234104 Creating and dissecting causality issues for non-acute or complex diseases

Monday, November 8, 2010 : 1:20 PM - 1:45 PM

Stanley H. Weiss, MD, FACP, FACE , Department of Preventive Medicine & Community Health, UMDNJ - New Jersey Medical School, and UMDNJ - School of Public Health, Newark, NJ
Is there a crisis in medicine and public health with regard to inadequate understanding of causality issues in the modern era? Koch's postulates are well known. They serviced us well when trying to assess whether an infectious agent (which were usually then bacterial or fungal species) caused a single, acute disease. This simple approach frequently fails when dealing with more complex phenomena, such as multi-factorial diseases, illnesses with step-wise development, or most viruses or novel infectious agents. Similarly, whereas many laboratory investigations focus on studying a single pathway in vitro, biology frequently involves feedback loops (positive or negative) and multiple or alternative pathways. Thus, in vivo phenomena may severely deviate from inferences and expectations based on initial research. This may help to explain some of the recent prominent failures of new drugs under development and controlled clinical trials, and discrepancies among results from cross-sectional, case-control and cohort epidemiologic study designs and/or clinical trials. Furthermore, genetic variations may lead to varying degrees of side effects, some of which may be rare and thus only discerned after widespread usage of a drug. The balancing of benefits and harm can be much more complicated for populations than for individuals, and varying indications and warnings can be problematic issues.

Learning Areas:
Basic medical science applied in public health
Biostatistics, economics
Epidemiology
Public health biology
Public health or related research
Systems thinking models (conceptual and theoretical models), applications related to public health

Learning Objectives:
Know the limitations of Koch's postulates. Apply modern inference approaches regarding causality, especially in the setting of non-acute disease or multifactorial causation. Better understand why divergences may occur amongst studies of various designs, especially case-control and prospective cohort epidemiologic studies and controlled clinical trials.

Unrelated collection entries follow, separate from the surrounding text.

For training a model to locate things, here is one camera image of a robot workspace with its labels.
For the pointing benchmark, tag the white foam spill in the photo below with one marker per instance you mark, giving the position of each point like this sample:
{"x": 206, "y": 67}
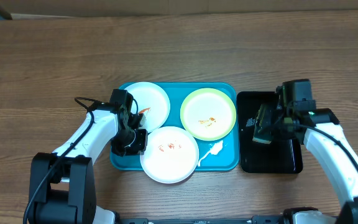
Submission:
{"x": 214, "y": 150}

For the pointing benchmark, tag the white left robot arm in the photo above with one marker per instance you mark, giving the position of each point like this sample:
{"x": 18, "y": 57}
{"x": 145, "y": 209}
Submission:
{"x": 62, "y": 187}

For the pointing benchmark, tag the white plate with ketchup streak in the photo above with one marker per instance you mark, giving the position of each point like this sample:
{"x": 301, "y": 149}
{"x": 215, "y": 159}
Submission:
{"x": 152, "y": 101}

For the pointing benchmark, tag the teal plastic tray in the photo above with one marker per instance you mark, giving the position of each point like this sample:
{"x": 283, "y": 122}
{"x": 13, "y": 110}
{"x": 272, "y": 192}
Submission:
{"x": 226, "y": 159}

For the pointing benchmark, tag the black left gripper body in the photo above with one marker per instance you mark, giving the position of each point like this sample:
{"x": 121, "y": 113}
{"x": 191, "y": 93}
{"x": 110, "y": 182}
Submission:
{"x": 129, "y": 141}

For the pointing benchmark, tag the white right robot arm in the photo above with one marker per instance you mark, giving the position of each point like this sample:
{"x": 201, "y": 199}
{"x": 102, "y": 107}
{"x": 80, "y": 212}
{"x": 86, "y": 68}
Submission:
{"x": 320, "y": 132}

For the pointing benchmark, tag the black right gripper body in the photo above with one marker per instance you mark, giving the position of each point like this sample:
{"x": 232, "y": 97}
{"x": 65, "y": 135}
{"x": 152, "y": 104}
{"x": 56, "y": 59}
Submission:
{"x": 280, "y": 125}

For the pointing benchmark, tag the green yellow sponge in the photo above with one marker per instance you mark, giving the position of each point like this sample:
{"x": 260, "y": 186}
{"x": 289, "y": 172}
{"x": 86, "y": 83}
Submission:
{"x": 263, "y": 123}

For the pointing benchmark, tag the black rectangular tray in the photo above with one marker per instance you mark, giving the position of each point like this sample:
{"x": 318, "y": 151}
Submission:
{"x": 282, "y": 157}

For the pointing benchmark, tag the white plate with red smears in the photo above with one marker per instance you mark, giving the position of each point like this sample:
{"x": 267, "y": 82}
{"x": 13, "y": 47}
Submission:
{"x": 171, "y": 155}

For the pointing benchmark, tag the green rimmed plate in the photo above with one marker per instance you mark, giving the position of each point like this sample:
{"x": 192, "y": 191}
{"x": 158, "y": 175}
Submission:
{"x": 208, "y": 114}

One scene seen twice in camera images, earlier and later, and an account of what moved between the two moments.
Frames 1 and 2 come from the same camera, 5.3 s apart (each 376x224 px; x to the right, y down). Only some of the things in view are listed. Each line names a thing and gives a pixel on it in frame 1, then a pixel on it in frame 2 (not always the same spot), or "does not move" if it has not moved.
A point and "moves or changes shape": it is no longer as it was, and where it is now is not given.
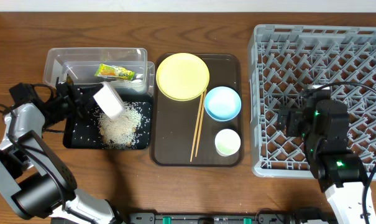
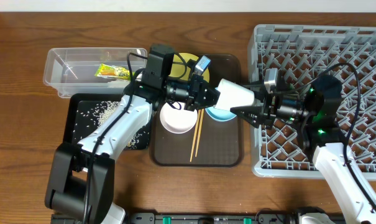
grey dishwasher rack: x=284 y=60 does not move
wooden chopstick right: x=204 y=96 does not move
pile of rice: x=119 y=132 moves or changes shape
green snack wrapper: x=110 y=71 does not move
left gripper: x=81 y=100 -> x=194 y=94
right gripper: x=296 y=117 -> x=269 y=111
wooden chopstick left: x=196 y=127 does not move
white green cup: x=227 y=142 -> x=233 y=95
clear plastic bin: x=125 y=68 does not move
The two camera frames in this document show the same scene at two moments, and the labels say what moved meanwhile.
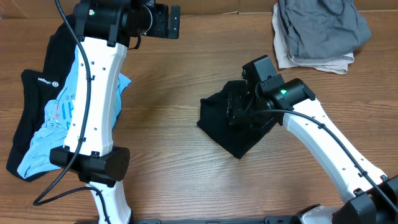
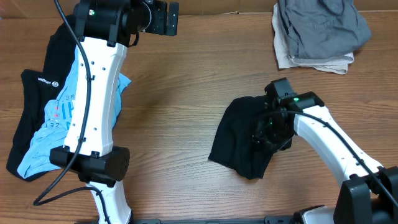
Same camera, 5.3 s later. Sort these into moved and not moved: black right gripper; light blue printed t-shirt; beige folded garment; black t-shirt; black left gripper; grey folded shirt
Moved: black right gripper; black t-shirt
Not moved: beige folded garment; light blue printed t-shirt; black left gripper; grey folded shirt
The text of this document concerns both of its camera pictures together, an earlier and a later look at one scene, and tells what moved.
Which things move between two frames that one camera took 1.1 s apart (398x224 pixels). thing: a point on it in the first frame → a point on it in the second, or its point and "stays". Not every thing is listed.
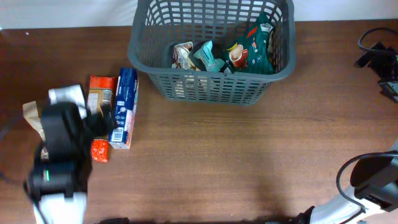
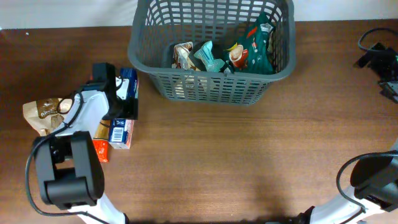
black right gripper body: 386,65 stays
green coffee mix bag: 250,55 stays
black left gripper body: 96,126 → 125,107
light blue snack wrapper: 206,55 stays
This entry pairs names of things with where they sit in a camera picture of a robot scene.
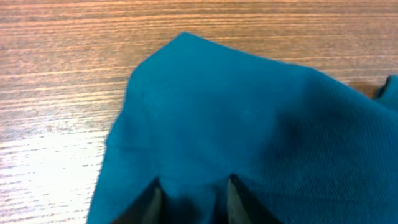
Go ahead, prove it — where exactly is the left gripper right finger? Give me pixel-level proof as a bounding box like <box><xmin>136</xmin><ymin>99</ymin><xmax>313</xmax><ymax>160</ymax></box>
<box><xmin>226</xmin><ymin>175</ymin><xmax>280</xmax><ymax>224</ymax></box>

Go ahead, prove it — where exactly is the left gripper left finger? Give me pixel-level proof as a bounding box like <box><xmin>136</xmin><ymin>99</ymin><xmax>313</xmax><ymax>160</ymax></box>
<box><xmin>112</xmin><ymin>178</ymin><xmax>164</xmax><ymax>224</ymax></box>

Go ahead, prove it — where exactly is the dark blue t-shirt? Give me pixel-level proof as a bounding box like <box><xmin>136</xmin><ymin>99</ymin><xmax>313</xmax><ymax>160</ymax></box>
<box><xmin>87</xmin><ymin>33</ymin><xmax>397</xmax><ymax>223</ymax></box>

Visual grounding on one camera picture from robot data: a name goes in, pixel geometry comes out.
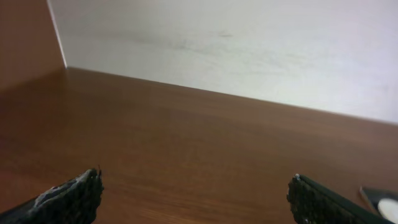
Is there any black smartphone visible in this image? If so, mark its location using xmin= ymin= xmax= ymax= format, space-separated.
xmin=359 ymin=187 xmax=397 ymax=223

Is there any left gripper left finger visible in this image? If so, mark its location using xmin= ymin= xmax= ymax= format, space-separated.
xmin=1 ymin=169 xmax=104 ymax=224

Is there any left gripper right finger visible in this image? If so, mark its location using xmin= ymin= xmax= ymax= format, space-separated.
xmin=287 ymin=174 xmax=394 ymax=224

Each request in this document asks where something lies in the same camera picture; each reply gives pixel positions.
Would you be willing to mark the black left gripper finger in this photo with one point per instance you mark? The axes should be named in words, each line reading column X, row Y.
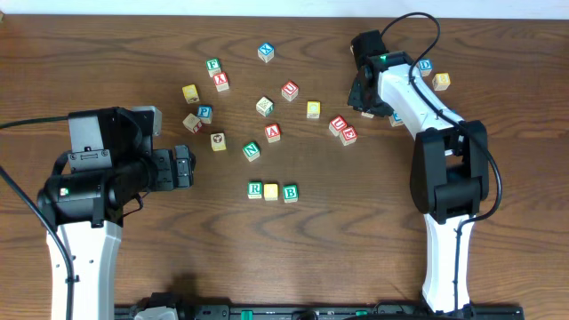
column 183, row 152
column 185, row 173

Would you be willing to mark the green N block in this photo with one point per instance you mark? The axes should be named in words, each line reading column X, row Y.
column 251, row 151

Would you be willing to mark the green R block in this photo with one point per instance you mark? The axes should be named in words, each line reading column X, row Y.
column 255, row 190

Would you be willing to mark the yellow O block placed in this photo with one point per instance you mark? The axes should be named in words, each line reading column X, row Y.
column 271, row 192

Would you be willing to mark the red U block upper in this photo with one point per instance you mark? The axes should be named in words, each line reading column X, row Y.
column 290, row 91

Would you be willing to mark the white 6 block red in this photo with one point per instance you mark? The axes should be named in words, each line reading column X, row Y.
column 192, row 123

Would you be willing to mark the green F block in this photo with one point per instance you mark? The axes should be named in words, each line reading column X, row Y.
column 213, row 67

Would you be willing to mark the blue 2 block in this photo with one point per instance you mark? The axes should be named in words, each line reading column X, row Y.
column 395, row 120

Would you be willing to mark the red U block lower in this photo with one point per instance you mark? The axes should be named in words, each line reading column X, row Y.
column 336, row 125

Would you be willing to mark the blue D block upper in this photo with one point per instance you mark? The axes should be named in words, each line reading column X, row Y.
column 425, row 67

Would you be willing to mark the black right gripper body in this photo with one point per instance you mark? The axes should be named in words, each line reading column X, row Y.
column 361, row 95

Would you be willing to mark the soccer ball block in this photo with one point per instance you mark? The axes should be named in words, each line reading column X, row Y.
column 218, row 141

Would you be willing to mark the white picture block teal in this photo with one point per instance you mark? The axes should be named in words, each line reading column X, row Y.
column 265, row 106

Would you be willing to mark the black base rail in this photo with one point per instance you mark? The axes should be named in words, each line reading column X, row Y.
column 390, row 310

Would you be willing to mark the red A block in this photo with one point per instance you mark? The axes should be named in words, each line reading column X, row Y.
column 272, row 133

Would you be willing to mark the blue P block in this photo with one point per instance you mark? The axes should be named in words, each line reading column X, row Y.
column 204, row 113

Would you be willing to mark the yellow block left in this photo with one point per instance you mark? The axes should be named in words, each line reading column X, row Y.
column 190, row 93

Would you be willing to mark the red Y block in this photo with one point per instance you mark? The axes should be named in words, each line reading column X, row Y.
column 221, row 82

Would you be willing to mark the green B block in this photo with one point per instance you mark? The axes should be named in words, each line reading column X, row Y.
column 290, row 193

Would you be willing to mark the red u block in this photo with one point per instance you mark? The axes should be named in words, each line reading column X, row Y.
column 290, row 91
column 336, row 125

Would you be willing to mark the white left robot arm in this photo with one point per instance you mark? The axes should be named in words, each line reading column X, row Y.
column 86, row 209

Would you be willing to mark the yellow 8 block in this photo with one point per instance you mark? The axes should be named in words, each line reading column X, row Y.
column 441, row 81

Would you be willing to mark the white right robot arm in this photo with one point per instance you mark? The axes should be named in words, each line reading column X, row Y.
column 450, row 167

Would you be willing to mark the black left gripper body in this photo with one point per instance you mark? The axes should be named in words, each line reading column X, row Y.
column 182, row 165

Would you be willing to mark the blue X block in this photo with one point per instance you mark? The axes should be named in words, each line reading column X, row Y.
column 266, row 52

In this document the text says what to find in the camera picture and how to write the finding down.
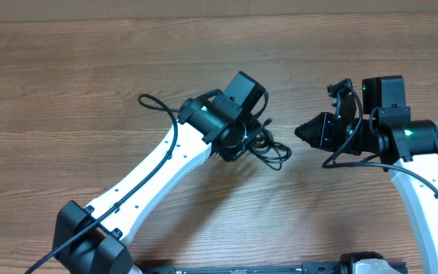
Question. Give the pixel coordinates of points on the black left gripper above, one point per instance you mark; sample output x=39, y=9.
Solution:
x=232, y=154

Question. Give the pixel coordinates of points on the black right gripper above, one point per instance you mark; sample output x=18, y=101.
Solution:
x=323, y=125

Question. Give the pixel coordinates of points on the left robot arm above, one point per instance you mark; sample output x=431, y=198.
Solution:
x=95, y=238

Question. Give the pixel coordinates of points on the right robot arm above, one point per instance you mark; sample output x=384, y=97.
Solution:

Keywords: Epidemiology, Chronic Diseases

Presenting author's disclosure statement:

Qualified on the content I am responsible for because: have lectured on this topic at international epidemiology meetings as well as to students, and have organized past symposia on these issues
Any relevant financial relationships? No

I agree to comply with the American Public Health Association Conflict of Interest and Commercial Support Guidelines, and to disclose to the participants any off-label or experimental uses of a commercial product or service discussed in my presentation.